• [Aim of the task]: Give back the whole listing exactly as it is written.

• [Recorded information]:
***

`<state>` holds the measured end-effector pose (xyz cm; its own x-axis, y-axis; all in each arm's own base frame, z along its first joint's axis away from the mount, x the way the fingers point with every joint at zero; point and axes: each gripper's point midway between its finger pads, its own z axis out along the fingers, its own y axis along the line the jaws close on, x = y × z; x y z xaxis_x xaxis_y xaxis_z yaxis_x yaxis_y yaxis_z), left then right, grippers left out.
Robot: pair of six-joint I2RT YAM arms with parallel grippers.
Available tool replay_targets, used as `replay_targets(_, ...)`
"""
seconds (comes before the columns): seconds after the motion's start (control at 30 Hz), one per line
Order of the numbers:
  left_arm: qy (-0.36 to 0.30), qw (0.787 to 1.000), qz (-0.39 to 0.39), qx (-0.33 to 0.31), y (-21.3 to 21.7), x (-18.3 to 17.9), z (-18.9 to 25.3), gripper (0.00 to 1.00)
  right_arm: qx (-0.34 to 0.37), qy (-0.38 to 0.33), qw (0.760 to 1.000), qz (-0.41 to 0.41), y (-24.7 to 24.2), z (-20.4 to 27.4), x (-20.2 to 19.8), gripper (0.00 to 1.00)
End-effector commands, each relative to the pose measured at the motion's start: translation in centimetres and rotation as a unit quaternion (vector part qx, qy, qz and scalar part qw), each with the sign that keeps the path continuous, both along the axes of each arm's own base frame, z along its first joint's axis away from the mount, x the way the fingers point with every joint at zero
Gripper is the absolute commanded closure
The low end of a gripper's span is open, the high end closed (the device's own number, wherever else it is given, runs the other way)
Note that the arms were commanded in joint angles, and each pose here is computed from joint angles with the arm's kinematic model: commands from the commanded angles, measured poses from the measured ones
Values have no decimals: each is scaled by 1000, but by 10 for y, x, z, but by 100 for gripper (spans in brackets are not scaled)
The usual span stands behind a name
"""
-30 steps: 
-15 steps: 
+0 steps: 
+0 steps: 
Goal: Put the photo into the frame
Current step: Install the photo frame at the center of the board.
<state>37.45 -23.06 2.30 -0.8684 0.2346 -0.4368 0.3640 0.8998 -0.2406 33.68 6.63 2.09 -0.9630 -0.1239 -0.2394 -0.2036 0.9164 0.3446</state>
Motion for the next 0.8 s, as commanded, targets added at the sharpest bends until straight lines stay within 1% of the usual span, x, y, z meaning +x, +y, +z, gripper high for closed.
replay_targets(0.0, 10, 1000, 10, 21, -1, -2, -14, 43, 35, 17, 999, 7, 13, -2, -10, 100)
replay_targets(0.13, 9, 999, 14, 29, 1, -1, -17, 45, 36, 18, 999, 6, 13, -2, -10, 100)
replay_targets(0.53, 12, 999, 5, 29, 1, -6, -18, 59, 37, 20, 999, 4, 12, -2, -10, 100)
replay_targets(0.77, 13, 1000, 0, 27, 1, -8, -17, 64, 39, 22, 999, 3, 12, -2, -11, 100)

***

• [Written reply]:
`<state>` holds the measured end-effector pose (xyz cm; its own x-axis, y-axis; all in each arm's own base frame, z along its first joint's axis away from the mount, x the way the fingers point with every joint at zero; point and axes: each gripper's point midway between its finger pads, its own z axis out along the fingers, its own y axis along the line the jaws close on, x = y × z; x y z xaxis_x xaxis_y xaxis_z yaxis_x yaxis_y yaxis_z), left then right, grippers left out.
Robot: pair of six-joint I2RT YAM arms with parallel grippers.
Available tool replay_targets, used as `replay_targets(_, ...)`
"""
seconds (comes before the columns): seconds after the motion's start (control at 30 Hz), one per line
Order of the numbers:
  left_arm: qy (-0.36 to 0.30), qw (0.787 to 1.000), qz (-0.39 to 0.39), qx (-0.33 to 0.31), y (-21.3 to 21.7), x (-18.3 to 17.9), z (-18.9 to 25.3), gripper (0.00 to 1.00)
  right_arm: qx (-0.34 to 0.37), qy (-0.38 to 0.33), qw (0.760 to 1.000), qz (-0.41 to 0.41), y (-24.7 to 24.2), z (-20.4 to 27.4), x (-20.2 to 19.8), gripper (0.00 to 1.00)
End-effector commands, each relative to the pose measured at the motion's start: translation in centimetres and rotation as a unit quaternion (vector part qx, qy, qz and scalar part qw), each with the sign that keeps the path continuous, both along the axes of each arm's own base frame, z along its first joint's axis away from the mount, x the way the fingers point with every joint at zero
Gripper is the absolute commanded closure
The low end of a gripper's span is open, the high end closed (the device's own number, wherever else it is given, runs the other way)
Note that the arms were commanded in joint angles, and each pose here is computed from joint angles with the arm's kinematic model: commands from the commanded angles, measured poses from the measured ones
Values have no decimals: each is scaled by 1000, but by 10 for y, x, z, but by 100 for gripper (spans in brackets are not scaled)
The usual span stands behind a name
"""
-30 steps: 
-15 steps: 
+0 steps: 
+0 steps: 
Goal: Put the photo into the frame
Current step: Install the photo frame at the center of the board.
<state>37.45 -23.06 2.30 -0.8684 0.2346 -0.4368 0.3640 0.8998 -0.2406 33.68 6.63 2.09 -0.9630 -0.1239 -0.2394 -0.2036 0.9164 0.3446</state>
Motion for the next 0.8 s, as commanded, targets added at the sharpest bends until straight lines stay within 1% of the usual span, x, y, z meaning +x, +y, +z, gripper high for closed.
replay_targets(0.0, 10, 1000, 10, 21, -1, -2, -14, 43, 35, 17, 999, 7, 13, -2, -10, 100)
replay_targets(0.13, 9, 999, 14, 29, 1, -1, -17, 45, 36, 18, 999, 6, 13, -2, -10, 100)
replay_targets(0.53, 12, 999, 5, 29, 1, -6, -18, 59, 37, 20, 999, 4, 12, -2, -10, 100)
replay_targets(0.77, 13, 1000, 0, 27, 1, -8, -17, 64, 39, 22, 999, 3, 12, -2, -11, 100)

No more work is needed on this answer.